Поместите сверху штамп PDMS с линейным рисунком и приложите груз весом 200 граммов, чтобы желатин располагался параллельно продольной оси ткани. После того, как все чипсы будут сформированы, накройте их стеклянной банкой, чтобы избежать воздействия окружающей среды, и дайте им сшиться в течение ночи. Перенесите чип и штамп PDMS в новую чашку P150, наполненную PBS, чтобы гидратировать желатин в течение от 30 минут до одного часа, чтобы облегчить отделение штампа PDMS от чипа.
После удаления излишков желатина вокруг чипса переложите чистую стружку в новую чашку P150, наполненную PBS. Храните марки PDMS в 70% этаноле. Чтобы простерилизовать чипсы, замочите их в этаноле на 10 минут под колпаком.
Переложите чипсы в PBS, замочите их на 10 минут, после чего трижды промойте PBS. Для покрытий смешивают 20 мкг на миллилитр фибронектина с разбавлением Geltrex в питательных средах без добавки в соотношении 1 к 100. Обмазывайте этим раствором чипсы в течение двух часов в инкубаторе при температуре 37 градусов Цельсия и 5% углекислого газа.
Размораживание и посев индуцированных человеком плюрипотентных кардиомиоцитов, полученных из стволовых клеток, в среде RPMI, содержащей 10 микромоляров Y-27632. Замените носитель на RPMI без Y-27632 через 24 часа. Через три дня после посева клеток с помощью пинцета аккуратно удалите белую ленту со сколов.
Подготовить аппаратуру для оптического картирования, состоящую из модифицированного тандемного линзового микроскопа, оснащенного высокоскоростной камерой и ртутной лампой мощностью 200 милливатт в качестве источника возбуждающего света. Поместите дихроичное зеркало перед предназначенной для этого камерой с кальциевым изображением. Для оптической стимуляции применяйте оптическую точечную стимуляцию на одном конце ткани с помощью светодиодного источника света для стимуляции фотопреобразователя Ziapin2.

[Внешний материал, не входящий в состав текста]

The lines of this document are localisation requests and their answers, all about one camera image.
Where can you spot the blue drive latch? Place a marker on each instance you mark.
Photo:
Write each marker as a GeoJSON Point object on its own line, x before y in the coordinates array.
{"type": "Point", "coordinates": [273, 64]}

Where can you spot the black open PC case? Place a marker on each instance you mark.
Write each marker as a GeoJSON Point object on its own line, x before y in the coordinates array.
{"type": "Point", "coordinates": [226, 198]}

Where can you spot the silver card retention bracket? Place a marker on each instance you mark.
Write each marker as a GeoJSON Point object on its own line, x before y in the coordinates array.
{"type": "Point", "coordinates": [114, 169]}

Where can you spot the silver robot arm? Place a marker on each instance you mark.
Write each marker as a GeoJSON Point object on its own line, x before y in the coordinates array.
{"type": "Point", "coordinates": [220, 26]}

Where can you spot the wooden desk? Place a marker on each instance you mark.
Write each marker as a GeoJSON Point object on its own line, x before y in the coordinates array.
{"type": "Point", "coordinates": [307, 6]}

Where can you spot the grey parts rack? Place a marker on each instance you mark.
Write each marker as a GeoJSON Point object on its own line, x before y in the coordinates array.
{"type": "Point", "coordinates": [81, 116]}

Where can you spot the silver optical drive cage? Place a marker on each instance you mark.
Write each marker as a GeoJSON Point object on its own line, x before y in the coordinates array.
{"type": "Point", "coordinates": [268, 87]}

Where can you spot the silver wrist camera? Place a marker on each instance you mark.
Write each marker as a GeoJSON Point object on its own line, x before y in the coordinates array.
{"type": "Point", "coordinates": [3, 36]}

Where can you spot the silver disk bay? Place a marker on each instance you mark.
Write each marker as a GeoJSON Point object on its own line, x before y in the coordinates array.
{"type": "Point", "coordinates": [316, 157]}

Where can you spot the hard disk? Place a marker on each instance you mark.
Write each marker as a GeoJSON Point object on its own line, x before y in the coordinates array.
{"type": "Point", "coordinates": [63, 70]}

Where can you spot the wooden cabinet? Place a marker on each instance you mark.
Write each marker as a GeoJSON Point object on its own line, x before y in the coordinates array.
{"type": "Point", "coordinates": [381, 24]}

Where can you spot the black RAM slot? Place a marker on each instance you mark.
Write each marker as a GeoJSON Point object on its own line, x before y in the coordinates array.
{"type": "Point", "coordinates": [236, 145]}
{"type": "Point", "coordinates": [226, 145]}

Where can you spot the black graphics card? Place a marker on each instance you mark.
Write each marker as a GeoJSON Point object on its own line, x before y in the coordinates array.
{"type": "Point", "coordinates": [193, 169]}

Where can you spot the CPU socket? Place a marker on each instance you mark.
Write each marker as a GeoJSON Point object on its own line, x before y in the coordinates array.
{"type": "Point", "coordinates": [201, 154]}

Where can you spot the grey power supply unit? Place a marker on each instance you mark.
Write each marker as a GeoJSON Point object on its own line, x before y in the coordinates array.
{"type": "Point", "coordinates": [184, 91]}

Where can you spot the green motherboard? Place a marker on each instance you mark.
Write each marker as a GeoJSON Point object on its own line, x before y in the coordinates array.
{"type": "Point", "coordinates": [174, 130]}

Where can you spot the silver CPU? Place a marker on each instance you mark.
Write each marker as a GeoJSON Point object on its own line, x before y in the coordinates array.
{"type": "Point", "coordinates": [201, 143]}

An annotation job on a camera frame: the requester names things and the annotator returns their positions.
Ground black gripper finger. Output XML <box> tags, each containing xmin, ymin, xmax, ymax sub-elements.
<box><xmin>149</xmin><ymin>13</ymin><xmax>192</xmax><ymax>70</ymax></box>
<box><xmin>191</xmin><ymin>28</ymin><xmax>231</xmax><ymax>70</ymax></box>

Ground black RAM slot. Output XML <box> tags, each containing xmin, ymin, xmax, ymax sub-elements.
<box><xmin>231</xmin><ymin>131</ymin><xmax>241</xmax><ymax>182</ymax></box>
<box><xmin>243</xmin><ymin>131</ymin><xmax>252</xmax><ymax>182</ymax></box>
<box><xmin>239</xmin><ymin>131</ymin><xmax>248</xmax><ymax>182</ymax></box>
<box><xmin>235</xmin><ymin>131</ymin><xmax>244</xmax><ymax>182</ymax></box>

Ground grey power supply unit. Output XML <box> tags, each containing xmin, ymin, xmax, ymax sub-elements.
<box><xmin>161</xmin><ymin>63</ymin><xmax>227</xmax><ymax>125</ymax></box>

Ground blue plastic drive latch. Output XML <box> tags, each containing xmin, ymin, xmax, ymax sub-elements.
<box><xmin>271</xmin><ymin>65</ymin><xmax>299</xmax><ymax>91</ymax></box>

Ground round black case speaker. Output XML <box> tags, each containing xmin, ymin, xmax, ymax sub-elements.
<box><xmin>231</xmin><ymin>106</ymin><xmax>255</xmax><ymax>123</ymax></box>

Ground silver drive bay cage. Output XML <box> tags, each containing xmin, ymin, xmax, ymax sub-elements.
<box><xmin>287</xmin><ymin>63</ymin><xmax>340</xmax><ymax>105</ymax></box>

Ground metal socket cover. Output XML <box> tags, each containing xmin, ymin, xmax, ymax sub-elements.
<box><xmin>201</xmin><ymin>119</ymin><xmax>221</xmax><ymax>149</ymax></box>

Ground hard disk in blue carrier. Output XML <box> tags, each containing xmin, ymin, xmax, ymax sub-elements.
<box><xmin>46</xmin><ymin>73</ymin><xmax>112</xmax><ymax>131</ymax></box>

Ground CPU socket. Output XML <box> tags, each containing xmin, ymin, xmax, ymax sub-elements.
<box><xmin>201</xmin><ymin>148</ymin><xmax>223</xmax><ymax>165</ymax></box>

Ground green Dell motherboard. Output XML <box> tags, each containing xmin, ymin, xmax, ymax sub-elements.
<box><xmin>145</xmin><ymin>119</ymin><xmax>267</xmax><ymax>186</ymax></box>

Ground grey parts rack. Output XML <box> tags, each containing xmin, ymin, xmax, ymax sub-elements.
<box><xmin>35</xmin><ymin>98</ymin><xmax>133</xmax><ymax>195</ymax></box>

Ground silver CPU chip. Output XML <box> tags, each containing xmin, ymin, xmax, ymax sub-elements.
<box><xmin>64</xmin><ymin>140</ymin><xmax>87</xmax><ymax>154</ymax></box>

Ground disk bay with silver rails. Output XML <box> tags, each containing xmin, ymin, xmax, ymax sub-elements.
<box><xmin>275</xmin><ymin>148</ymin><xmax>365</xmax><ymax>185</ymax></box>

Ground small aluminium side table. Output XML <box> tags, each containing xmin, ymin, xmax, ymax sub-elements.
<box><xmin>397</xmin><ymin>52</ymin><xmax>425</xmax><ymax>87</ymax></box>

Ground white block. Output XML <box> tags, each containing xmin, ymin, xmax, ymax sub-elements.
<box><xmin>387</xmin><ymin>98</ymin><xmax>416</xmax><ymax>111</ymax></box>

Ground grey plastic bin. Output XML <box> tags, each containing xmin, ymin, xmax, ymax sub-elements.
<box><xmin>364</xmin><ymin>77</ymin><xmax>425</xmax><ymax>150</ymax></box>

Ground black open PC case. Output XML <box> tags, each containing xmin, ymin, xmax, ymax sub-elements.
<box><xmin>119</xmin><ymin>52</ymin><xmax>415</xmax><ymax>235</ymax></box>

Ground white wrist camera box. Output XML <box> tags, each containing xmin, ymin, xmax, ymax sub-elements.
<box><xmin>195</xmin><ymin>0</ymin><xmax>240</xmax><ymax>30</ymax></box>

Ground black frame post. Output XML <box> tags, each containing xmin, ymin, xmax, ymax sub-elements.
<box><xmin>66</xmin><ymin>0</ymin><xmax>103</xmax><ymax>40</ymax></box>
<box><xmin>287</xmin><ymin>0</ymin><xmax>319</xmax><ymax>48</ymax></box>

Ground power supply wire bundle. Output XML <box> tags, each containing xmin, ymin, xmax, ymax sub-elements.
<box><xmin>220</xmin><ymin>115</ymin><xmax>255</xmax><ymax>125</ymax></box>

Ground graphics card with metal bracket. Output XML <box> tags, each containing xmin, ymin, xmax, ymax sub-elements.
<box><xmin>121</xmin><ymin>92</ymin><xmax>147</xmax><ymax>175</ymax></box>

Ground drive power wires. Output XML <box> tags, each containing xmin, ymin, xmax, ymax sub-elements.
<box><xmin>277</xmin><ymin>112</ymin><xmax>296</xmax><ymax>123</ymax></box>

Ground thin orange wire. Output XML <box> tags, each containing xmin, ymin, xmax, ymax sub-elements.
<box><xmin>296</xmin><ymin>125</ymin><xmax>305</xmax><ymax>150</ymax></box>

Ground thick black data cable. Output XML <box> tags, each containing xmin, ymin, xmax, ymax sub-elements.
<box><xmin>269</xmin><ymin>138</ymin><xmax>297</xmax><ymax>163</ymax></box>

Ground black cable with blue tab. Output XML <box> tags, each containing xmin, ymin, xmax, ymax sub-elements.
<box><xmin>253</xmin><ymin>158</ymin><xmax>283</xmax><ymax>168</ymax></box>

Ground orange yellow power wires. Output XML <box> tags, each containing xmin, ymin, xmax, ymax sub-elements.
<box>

Перемещайте ткани с частотой 0,5 или одного герца с помощью регулируемого по времени оптического волокна, расположенного на расстоянии одного миллиметра от ткани. Инкубируйте образец с добавлением двух микромоляров X-Rhod-1 в питательную среду в течение 30 минут при температуре 37 градусов Цельсия. После промывки чипсов свежей питательной средой переложите их в феноловую среду без красных RPMI 1640, дополненную В-27 минус инсулином и HEPES.
Поместите чипы тканей в чашку с регулируемой температурой, установленной на физиологическую температуру, и начните запись с частотой кадров 2,5 кадра в секунду. Распространение кальциевой волны было успешно визуализировано с четким пространственным и временным разрешением во время фотостимуляции на частотах 0,5 или 1 герц, со скоростями проводимости, рассчитанными примерно 4,5 сантиметра в секунду, что соответствует физиологическим значениям. Переходные параметры кальция, включая амплитуду, время нарастания, максимальный затухание, наклон и время затухания, были количественно схожими между световой и электрической стимуляцией, что подтверждает сопоставимые функциональные реакции.